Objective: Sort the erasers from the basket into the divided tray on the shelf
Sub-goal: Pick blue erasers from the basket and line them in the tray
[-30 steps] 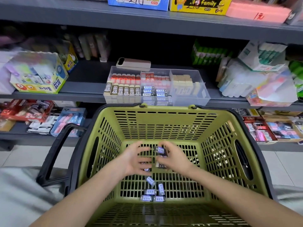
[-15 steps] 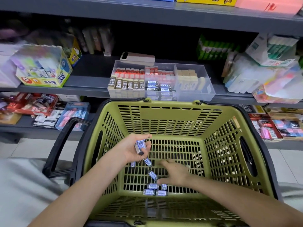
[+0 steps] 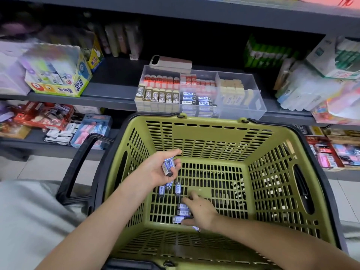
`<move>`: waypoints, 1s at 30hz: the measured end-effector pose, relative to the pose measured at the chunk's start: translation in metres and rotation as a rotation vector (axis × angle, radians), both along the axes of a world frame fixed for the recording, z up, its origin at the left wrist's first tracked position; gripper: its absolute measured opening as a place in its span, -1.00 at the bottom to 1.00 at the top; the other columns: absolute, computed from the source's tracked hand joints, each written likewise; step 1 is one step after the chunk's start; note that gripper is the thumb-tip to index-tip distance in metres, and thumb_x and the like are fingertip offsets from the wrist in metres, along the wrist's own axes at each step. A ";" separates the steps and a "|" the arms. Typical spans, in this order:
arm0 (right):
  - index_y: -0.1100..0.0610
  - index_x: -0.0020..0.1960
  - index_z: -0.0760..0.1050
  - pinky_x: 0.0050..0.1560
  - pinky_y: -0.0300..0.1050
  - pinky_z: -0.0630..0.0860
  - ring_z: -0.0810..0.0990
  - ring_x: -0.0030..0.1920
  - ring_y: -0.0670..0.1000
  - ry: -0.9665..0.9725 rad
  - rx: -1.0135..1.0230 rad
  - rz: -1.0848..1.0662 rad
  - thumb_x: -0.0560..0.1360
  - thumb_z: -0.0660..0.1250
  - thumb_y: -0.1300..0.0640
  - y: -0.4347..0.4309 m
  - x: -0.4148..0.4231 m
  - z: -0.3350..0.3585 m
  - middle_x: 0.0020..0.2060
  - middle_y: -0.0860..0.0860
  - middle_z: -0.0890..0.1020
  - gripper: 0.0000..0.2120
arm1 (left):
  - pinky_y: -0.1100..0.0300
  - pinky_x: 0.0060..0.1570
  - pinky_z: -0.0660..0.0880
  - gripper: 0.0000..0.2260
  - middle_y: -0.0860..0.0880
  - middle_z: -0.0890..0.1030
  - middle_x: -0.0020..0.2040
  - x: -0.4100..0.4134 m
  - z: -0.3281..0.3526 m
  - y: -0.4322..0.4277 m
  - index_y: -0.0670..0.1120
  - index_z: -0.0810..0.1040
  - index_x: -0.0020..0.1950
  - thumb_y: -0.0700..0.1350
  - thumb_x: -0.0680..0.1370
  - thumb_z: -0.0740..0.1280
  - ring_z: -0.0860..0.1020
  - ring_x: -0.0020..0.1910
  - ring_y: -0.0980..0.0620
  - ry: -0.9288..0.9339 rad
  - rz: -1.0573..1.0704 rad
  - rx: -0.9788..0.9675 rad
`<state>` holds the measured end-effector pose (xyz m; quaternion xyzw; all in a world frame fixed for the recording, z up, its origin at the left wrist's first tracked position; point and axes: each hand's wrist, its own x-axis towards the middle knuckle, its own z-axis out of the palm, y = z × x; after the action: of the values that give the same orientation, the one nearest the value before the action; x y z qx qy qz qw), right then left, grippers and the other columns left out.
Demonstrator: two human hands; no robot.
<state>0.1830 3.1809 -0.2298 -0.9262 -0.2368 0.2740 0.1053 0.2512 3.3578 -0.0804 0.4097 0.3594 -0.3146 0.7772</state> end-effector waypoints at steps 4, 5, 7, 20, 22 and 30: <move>0.02 0.31 0.29 -0.19 -0.26 0.49 0.48 -0.13 -0.02 -0.129 0.032 -0.113 0.41 0.38 -0.05 -0.005 0.020 0.004 0.17 0.05 0.37 -0.46 | 0.32 -0.58 0.40 -0.92 -0.13 0.52 -0.15 0.000 0.000 0.000 -0.18 0.63 -0.08 -0.19 0.47 0.42 0.48 -0.31 0.04 0.011 0.003 0.009; 0.02 0.33 0.28 -0.23 -0.29 0.49 0.47 -0.15 -0.04 -0.153 0.024 -0.160 0.41 0.37 -0.05 -0.008 0.027 0.007 0.16 0.05 0.37 -0.45 | 0.31 -0.58 0.40 -0.91 -0.13 0.53 -0.14 -0.001 0.000 0.000 -0.18 0.62 -0.07 -0.19 0.47 0.42 0.48 -0.30 0.04 0.013 0.006 0.012; 0.05 0.37 0.25 -0.29 -0.27 0.45 0.47 -0.15 -0.03 -0.177 -0.010 -0.233 0.43 0.36 -0.10 -0.011 0.040 0.013 0.17 0.06 0.35 -0.41 | 0.30 -0.58 0.41 -0.89 -0.13 0.52 -0.14 -0.001 -0.002 0.000 -0.19 0.62 -0.05 -0.18 0.47 0.41 0.48 -0.30 0.04 0.019 0.012 0.019; 0.03 0.31 0.35 0.16 -0.14 0.49 0.51 0.02 0.02 -0.064 0.168 -0.305 0.37 0.47 0.00 -0.010 0.047 0.011 0.10 0.01 0.35 -0.43 | 0.23 -0.40 0.54 -0.79 -0.13 0.54 -0.34 -0.002 -0.021 -0.001 -0.20 0.65 -0.18 -0.09 0.53 0.33 0.47 -0.34 0.03 0.105 0.084 0.031; 0.03 0.24 0.40 0.03 -0.30 0.49 0.48 -0.05 -0.06 -0.019 0.265 -0.406 0.35 0.49 0.03 -0.012 0.050 0.024 0.04 -0.02 0.37 -0.48 | 0.21 -0.35 0.56 -0.81 -0.14 0.51 -0.20 -0.003 -0.025 0.001 -0.19 0.64 -0.12 -0.08 0.53 0.32 0.48 -0.33 0.01 0.134 0.091 0.037; -0.08 0.12 0.47 -0.14 -0.28 0.48 0.47 -0.19 -0.17 -0.112 0.633 -0.441 0.27 0.54 0.04 -0.001 0.061 0.135 -0.08 -0.09 0.43 -0.54 | -0.14 -0.07 0.56 -0.66 -0.23 0.64 -0.03 -0.004 -0.018 -0.004 -0.24 0.64 -0.05 0.03 0.40 0.39 0.60 -0.13 -0.18 0.144 -0.095 -0.191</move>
<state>0.2440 3.1801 -0.0948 -0.8901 -0.1104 0.1071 0.4290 0.2467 3.3539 -0.0982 0.3269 0.3627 -0.4124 0.7691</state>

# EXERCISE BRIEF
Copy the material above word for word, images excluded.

# ANSWER TO THIS PROBLEM
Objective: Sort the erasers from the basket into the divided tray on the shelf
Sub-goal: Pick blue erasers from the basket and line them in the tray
[-30 steps] 
[-15 steps] 
[+0 steps] 
`<move>`: waypoints, 1s at 30hz: the measured end-effector pose, relative to the pose measured at the chunk's start: translation in metres and rotation as a rotation vector (axis × angle, radians), both along the axes of a world frame fixed for the recording, z up, its origin at the left wrist's first tracked position; gripper: its absolute measured opening as a place in its span, -1.00 at the bottom to 1.00 at the top; the other columns: absolute, computed from the source's tracked hand joints, each written likewise; step 1 is one step after the chunk's start; note that gripper is the thumb-tip to index-tip distance in metres, and thumb_x and the like are fingertip offsets from the wrist in metres, along the wrist's own axes at each step. A ";" separates the steps and a "|" the arms. Typical spans, in this order:
arm0 (right):
  - index_y: -0.1100..0.0610
  - index_x: -0.0020..0.1960
  - index_z: -0.0760..0.1050
  - pinky_x: 0.0050..0.1560
  - pinky_y: -0.0300..0.1050
  - pinky_z: -0.0630..0.0860
  - ring_z: -0.0810..0.0990
  - ring_x: -0.0030..0.1920
  - ring_y: -0.0670..0.1000
  - ry: -0.9665..0.9725 rad
  - rx: -1.0135..1.0230 rad
  - rz: -1.0848..1.0662 rad
  - thumb_x: -0.0560..0.1360
  - thumb_z: -0.0660..0.1250
  - thumb_y: -0.1300..0.0640
  - y: -0.4347..0.4309 m
  - x: -0.4148..0.4231 m
  - z: -0.3350..0.3585 m
  - middle_x: 0.0020..0.2060
  - middle_y: -0.0860..0.0860
  - middle_z: -0.0890..0.1020
  - gripper: 0.0000..0.2120
arm1 (left):
  - pinky_y: -0.1100..0.0300
  - pinky_x: 0.0060..0.1570
  - pinky_z: -0.0660..0.0880
  - gripper: 0.0000..0.2260
  - middle_y: -0.0860..0.0880
  - middle_z: -0.0890..0.1030
  - middle_x: -0.0020..0.2040
  - x: -0.4100..0.4134 m
  - z: -0.3281..0.3526 m
  - y: -0.4322..0.4277 m
  - index_y: -0.0670..0.1120
  - index_z: -0.0810..0.1040
  - index_x: -0.0020..0.1950
  - thumb_y: -0.0700..0.1350
  - thumb_x: -0.0680..0.1370
  - thumb_z: -0.0740..0.1280
  - ring_z: -0.0860..0.1020
  - ring_x: -0.0020..0.1910
  - ring_y: -0.0980..0.0620
  - ry: -0.9288..0.9339 rad
  - rz: -1.0573..1.0704 rad
  - rx: -0.9788..0.9675 rad
`<state>` holds the measured end-effector pose (xyz m; quaternion xyzw; all in a world frame fixed for the recording, z up, its origin at the left wrist's first tracked position; point and axes: each hand's wrist, its own x-axis towards the middle knuckle, its own z-axis out of the palm, y = z × x; after the action: of the values that give the same orientation, the one nearest the value before the action; x y z qx qy qz qw), right then left, grippers and the other columns left out.
Demonstrator: two human hands; no robot.
<state>0.1830 3.1809 -0.2298 -0.9262 -0.2368 0.2740 0.1053 0.2512 3.3578 -0.0804 0.4097 0.3594 -0.3146 0.7772</state> end-effector waypoints at steps 4, 5, 7, 20, 22 and 30: <move>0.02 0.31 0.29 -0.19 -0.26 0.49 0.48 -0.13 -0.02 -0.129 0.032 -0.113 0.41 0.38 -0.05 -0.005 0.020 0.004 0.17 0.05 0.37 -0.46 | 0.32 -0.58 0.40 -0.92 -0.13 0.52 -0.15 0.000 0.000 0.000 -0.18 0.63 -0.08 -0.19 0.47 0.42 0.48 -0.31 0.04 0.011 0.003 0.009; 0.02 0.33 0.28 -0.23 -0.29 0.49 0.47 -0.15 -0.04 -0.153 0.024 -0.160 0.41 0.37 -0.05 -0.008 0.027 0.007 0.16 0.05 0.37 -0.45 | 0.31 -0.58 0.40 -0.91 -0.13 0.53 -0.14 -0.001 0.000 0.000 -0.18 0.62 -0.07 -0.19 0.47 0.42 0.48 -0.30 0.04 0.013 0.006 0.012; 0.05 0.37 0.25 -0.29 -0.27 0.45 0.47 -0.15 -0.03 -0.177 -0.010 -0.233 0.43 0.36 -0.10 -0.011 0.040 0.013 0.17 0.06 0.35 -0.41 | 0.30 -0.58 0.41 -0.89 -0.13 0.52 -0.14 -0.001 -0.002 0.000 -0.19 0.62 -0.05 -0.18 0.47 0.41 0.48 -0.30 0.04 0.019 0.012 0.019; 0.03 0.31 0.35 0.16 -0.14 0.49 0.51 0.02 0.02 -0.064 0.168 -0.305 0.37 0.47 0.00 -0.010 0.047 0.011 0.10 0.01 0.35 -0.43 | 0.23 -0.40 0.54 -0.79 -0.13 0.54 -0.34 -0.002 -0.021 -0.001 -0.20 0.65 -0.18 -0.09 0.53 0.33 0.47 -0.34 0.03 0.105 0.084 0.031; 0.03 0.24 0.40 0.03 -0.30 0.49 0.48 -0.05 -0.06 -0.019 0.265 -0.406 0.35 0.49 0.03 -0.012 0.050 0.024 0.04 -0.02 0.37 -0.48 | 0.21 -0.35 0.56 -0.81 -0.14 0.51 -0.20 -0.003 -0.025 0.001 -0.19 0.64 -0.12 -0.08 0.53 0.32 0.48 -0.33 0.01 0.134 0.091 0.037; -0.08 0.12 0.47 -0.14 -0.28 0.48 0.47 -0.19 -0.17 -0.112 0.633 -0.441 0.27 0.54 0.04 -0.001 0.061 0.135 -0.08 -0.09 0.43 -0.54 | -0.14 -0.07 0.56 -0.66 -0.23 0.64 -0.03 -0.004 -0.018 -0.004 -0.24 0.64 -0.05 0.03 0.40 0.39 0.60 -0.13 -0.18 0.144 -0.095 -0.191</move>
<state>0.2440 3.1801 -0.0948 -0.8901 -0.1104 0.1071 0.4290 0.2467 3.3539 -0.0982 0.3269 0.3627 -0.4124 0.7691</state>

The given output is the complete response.